Overseeing Agents Without Constant Oversight: Challenges and Opportunities
Madeleine Grunde-McLaughlin, Hussein Mozannar, Maya Murad, Jingya Chen, Saleema Amershi, Adam Fourney
TL;DR
The paper investigates how to oversee agentic AI without constant oversight by examining trace presentation in Computer Use Agents. Through a formative study, three design probes, and a controlled experiment, it demonstrates that verbose, step-by-step traces hinder error detection, while an outcome-oriented, specification-based interface can reduce error-finding time but may inflate confidence without improving final accuracy. The findings highlight challenges in conveying agent process provenance, underspecified goals, and subjective notions of correctness, and they point to integrating verification into running workflows with improved navigation. Practically, the work advances trace design by balancing process visibility with outcome checks and by emphasizing navigation, assumptions, and binding between requirements and executed steps. These insights have implications for designing safer, more trustworthy human-AI collaboration in multi-step agentic systems.
Abstract
To enable human oversight, agentic AI systems often provide a trace of reasoning and action steps.
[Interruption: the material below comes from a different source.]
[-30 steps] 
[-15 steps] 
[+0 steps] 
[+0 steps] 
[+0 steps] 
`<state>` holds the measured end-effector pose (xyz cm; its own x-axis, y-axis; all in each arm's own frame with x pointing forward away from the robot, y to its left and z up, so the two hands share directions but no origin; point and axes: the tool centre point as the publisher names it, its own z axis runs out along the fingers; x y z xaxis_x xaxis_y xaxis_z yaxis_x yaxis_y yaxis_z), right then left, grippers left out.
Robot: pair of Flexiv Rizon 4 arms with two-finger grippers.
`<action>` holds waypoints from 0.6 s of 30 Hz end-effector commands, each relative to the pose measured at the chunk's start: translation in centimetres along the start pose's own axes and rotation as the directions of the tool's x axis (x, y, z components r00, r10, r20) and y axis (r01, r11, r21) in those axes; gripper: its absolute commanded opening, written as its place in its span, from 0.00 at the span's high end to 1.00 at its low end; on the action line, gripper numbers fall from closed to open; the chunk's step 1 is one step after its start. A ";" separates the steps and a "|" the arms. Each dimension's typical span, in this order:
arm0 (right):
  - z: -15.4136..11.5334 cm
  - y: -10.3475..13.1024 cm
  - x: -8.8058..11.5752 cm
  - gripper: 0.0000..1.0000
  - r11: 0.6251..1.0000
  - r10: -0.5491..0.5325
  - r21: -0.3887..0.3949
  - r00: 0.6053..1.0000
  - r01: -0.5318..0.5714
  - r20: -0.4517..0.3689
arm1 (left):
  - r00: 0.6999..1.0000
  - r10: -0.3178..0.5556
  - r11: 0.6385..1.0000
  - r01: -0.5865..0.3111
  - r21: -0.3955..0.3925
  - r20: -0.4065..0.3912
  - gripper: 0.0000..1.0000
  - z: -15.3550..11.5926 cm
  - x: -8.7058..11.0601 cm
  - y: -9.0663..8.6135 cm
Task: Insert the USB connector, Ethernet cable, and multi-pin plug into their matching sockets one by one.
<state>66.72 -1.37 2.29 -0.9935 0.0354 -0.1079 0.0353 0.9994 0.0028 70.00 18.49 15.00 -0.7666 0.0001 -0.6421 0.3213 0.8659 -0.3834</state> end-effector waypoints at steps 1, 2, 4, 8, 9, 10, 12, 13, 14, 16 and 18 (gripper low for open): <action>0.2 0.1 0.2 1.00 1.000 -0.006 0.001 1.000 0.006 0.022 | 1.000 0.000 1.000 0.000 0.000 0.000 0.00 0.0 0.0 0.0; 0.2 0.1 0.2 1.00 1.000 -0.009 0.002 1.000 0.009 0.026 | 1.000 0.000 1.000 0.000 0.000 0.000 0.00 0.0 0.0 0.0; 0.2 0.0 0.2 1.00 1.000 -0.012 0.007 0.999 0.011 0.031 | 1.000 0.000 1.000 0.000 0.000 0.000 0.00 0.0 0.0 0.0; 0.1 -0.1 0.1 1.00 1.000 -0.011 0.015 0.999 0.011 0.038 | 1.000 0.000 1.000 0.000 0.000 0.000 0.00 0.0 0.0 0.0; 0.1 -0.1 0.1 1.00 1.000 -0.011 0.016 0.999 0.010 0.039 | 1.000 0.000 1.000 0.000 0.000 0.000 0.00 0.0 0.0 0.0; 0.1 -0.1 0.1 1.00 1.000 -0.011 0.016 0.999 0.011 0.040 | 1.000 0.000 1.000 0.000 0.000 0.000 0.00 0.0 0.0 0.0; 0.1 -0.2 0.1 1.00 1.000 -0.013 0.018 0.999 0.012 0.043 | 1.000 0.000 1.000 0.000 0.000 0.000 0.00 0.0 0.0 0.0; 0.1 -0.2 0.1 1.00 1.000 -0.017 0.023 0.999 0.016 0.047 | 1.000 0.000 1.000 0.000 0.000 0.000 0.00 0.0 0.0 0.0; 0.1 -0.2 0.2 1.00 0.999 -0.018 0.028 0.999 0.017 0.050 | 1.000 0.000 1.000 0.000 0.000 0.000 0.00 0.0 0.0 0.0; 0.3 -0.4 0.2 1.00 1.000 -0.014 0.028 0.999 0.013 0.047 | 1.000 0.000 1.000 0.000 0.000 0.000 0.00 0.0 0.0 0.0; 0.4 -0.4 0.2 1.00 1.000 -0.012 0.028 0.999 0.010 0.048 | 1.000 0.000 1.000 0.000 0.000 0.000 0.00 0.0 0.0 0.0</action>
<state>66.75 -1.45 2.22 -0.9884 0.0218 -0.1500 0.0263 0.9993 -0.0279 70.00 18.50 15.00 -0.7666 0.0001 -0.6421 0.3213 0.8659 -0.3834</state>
Designing traces to have an informative, but not overwhelming, level of detail remains a critical challenge. In three user studies on a Computer User Agent, we investigate the utility of basic action traces for verification, explore three alternatives via design probes, and test a novel interface's impact on error finding in question-answering tasks. As expected, we find that current practices are cumbersome, limiting their efficacy. Conversely, our proposed design reduced the time participants spent finding errors. However, although participants reported higher levels of confidence in their decisions, their final accuracy was not meaningfully improved. To this end, our study surfaces challenges for human verification of agentic systems, including managing built-in assumptions, users' subjective and changing correctness criteria, and the shortcomings, yet importance, of communicating the agent's process.